Stored items from a collection
<<<<

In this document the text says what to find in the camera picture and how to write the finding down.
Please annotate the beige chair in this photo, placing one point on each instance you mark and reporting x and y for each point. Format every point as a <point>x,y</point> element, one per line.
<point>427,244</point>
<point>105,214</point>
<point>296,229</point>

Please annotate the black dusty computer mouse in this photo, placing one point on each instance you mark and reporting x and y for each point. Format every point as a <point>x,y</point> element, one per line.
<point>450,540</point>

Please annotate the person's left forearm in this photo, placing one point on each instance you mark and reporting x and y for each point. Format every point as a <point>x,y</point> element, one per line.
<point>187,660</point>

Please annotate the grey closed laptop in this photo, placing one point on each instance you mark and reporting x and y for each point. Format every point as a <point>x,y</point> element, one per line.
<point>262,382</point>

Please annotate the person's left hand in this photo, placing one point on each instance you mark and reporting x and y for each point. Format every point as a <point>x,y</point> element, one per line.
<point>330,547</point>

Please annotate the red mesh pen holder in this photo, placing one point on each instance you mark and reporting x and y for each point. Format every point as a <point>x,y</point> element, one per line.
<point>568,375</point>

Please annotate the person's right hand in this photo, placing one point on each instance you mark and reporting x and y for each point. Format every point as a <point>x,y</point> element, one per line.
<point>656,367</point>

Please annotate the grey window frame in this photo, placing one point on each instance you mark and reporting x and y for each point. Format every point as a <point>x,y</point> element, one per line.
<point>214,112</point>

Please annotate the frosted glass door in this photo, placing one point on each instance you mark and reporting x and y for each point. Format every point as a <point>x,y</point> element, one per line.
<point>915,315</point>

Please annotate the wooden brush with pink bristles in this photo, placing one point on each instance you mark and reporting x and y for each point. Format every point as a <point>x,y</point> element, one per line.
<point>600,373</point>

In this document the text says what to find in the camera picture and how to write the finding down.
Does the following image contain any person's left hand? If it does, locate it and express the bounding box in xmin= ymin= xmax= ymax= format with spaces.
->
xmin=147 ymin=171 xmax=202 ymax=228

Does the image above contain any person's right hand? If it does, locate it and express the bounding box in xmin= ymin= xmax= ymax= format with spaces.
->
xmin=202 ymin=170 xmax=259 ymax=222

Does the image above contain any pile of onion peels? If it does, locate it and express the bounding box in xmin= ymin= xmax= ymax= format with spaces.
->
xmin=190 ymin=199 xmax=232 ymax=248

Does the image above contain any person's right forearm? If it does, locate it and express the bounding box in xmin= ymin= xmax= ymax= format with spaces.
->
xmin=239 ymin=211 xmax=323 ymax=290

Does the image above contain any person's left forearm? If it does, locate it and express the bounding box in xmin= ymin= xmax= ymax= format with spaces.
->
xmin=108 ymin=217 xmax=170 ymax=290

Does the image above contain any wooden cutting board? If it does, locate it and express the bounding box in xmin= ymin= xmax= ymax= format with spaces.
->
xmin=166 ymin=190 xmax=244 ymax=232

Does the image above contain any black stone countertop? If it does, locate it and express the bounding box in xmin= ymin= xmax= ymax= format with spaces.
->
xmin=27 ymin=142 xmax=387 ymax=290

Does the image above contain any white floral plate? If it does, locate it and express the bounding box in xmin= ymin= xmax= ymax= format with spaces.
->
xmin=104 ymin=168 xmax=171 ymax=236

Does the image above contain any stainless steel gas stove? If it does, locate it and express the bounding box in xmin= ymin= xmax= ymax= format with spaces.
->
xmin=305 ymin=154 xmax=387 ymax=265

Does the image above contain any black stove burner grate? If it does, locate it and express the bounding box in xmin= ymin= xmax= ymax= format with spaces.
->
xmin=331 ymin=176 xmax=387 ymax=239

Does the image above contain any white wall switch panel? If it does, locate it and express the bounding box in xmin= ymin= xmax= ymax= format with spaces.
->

>>>>

== Activity ==
Return all lines in the data that include the word "black".

== Exercise answer ==
Please annotate the black dusty computer mouse in this photo, placing one point on each instance you mark and reporting x and y for each point. Format every point as a <point>x,y</point> element, one per line.
Does the image above contain any black stone countertop? If it does, locate it and express the bounding box in xmin= ymin= xmax= ymax= format with spaces.
Does the image above contain any black stove burner grate? If it does, locate it and express the bounding box in xmin= ymin= xmax= ymax= format with spaces.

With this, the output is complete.